To validate this initial finding, we genotyped an independent sample of 1295 parent-child trios from the NIMH Repository for rs7794745 and again found overtransmission of the T allele (p < 0.005). Genotyping was performed with TaqMan assays and we obtained 98.5% complete data with no observed Mendelian errors or deviation from Hardy-Weinberg equilibrium (p = 0.83). The minor allele frequency was 0.38, similar to that observed in stage I, but the genetic effect was smaller (τ = 0.54). It is important to note that our stage II samples used a broader definition of autism (ADI-R-positive without requiring ADOS classification of either autism or autism spectrum disorder) than in stage I, increasing phenotypic heterogeneity, and this may explain the reduced strength of the effect of rs7794745. However, when we examined 145 multiplex families (303 affected children) from stage II corresponding to the same selection criteria as stage I, the strength of the effect was no different than the remainder of the stage II samples (data not shown), suggesting that the strength of the effect seen in stage I likely reflects a “winner's curse” and is an overestimate of the true effect. Nevertheless, a significant overtransmission of the T allele is observed in two independent family-based samples, confirming that CNTNAP2 is an autism-susceptibility gene. Additional studies incorporating specific domains of autism may shed light on which specific autistic phenotypes are associated with variation in CNTNAP2, because heterogeneity in the genetic effect is observed.

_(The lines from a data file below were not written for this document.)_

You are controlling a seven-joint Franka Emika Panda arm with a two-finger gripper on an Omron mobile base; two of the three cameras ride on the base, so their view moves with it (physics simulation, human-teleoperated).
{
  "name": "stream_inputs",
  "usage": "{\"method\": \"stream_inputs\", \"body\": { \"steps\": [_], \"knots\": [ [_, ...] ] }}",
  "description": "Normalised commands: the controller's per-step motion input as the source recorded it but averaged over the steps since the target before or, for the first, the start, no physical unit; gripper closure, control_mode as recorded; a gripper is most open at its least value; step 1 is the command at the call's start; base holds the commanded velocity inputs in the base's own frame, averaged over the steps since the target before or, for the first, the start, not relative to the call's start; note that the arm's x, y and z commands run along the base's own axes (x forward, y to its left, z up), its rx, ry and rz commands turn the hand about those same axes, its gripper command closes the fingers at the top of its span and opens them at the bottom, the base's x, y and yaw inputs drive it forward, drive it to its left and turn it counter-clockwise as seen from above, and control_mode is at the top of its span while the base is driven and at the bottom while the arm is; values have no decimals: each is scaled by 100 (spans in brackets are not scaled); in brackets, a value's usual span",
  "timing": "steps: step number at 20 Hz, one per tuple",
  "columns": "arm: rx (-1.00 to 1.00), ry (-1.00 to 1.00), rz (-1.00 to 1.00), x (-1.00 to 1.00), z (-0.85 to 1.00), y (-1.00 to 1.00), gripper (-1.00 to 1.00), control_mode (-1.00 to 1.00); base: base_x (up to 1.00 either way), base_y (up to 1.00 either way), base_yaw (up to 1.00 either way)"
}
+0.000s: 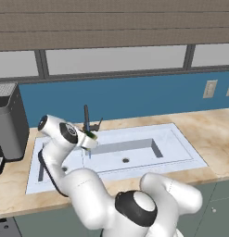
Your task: Soak the sponge with water for a few seconds and then drop it inside the sink.
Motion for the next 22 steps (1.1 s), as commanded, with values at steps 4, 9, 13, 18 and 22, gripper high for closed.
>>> {"method": "stream_inputs", "body": {
  "steps": [4, 9, 13, 18, 22],
  "knots": [
    [32, 0, 0, -20, 0, -55, 100, -100, 0, 0, 0],
    [36, 1, 4, -2, 10, -92, 100, -100, 0, 0, 0],
    [33, 4, 8, -10, 35, -88, 100, -100, 0, 0, 0],
    [26, 9, 13, -16, 40, -63, 100, -100, 0, 0, 0],
    [13, 22, 24, 0, 28, -52, 100, -100, 0, 0, 0]
  ]
}}
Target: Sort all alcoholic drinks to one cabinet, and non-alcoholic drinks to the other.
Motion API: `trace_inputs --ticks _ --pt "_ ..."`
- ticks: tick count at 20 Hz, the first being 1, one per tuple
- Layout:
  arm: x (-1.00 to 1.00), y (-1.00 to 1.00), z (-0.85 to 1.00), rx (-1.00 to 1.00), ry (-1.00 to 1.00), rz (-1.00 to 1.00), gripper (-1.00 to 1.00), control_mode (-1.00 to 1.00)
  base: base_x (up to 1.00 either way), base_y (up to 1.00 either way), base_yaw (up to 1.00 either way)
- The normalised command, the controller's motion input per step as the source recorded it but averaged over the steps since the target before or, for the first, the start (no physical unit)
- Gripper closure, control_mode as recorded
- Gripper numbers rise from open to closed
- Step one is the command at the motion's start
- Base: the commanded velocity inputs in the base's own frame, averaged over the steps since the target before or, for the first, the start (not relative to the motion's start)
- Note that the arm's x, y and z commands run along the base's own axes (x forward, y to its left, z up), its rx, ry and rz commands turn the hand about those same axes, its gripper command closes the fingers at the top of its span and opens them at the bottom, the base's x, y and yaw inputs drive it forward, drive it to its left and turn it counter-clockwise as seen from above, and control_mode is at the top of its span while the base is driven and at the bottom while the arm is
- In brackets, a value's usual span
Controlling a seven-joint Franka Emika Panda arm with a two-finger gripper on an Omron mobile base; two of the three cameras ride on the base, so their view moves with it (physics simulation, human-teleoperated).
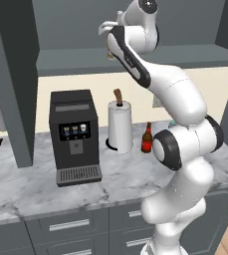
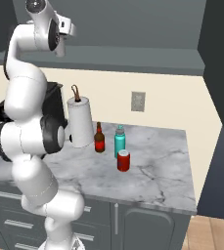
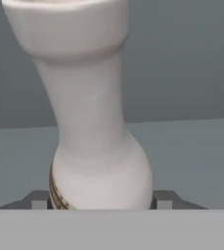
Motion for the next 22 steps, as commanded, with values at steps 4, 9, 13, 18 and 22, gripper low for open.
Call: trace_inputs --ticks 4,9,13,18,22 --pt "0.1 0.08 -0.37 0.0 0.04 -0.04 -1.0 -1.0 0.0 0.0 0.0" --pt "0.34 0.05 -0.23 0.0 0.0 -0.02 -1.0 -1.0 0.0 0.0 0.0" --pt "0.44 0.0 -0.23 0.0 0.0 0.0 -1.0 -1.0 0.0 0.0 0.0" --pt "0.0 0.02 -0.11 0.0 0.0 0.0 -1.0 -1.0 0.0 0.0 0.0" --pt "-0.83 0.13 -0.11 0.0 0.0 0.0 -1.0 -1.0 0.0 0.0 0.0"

To further characterize the genetic properties of rs7794745, we examined transmission stratified by parental gender and by offspring gender given the marked sex difference in the incidence of autism. As shown in Table 1, the overall transmission frequency (τ = 0.55: p < 7.35 × 10−5) is significantly greater from mothers (τ = 0.61) than from fathers (τ = 0.53) in the combined sample, and this parent-of-origin difference is significant (p < 0.001). Interestingly, this genetic effect and difference is largely observed in affected males than females, although the rarity of affected females implies that the power to detect the observed difference in females is low. To estimate the genetic effect of the T allele, we focused on stage II results, because they are unlikely to reflect any winner's curse and have assumed a normally distributed, but unobservable, liability scale with a threshold determining affectation status.11 Penetrances were then estimated under Morton and Mclean's mixed model of inheritance,12 assuming a prevalence of 0.0032 in males and 0.0008 in females (overall prevalence of 1:500, males 4 times as likely to be affected), and the relative risk stratified by rs7794745 genotype and sex is shown in Figure 3. Our data are compatible with the hypothesis that the common variant we detect is a disease variant only when inherited through the female germline. The cause of this biased transmission is unclear, because a null paternal allele of CNTNAP2 is associated with obsessive-compulsive disorder,13 suggesting that the paternal allele is normally expressed. Our finding of a parent-of-origin bias in the genetic effect is intriguing and needs to be replicated by other studies. Nevertheless, differential genetic effects from the two parents are not unexpected in complex diseases with a sex difference.14
Table 1.
Transmission of the CNTNAP2 Genetic Polymorphism rs7794745 to Affected Children
| n | A Allele | T Allele | τ | τM | τP | p | p∗ | |
|---|---|---|---|---|---|---|---|---|
| Stage I | 137 | 44 | 93 | 0.68 | 0.75 | 0.67 | 2.14 × 10−5 | 2.58 × 10−5 |
| Stage II | 1219 | 561 | 658 | 0.54 | 0.59 | 0.51 | 0.005 | 0.003 |
| Combined | 1356 | 605 | 751 | 0.55 | 0.61 | 0.53 | 7.35 × 10−5 | 0.001 |
| Males | 1077 | 468 | 609 | 0.57 | 0.64 | 0.53 | 1.74 × 10−5 | 3.75 × 10−4 |
| Females | 279 | 137 | 142 | 0.51 | 0.51 | 0.51 | 0.77 | 0.93 |
n is the total number of transmissions; τ is the transmission frequency of the T allele; τM and τP refer to maternal and paternal transmission frequencies, respectively; and p and p∗ refer to the overall significance of τ and the significance of the parent-of-origin effect, respectively.
Figure 3.
Relative Risk of rs7794745 Genotype Stratified by Sex
The first allele of each genotype represents the paternal allele, and the second allele represents the maternal allele. Relative risk is compared to the sex-specific population risk, assuming overall prevalence of 1:500 and males 4 times more likely to be affected than females. The bars indicate 95% confidence intervals.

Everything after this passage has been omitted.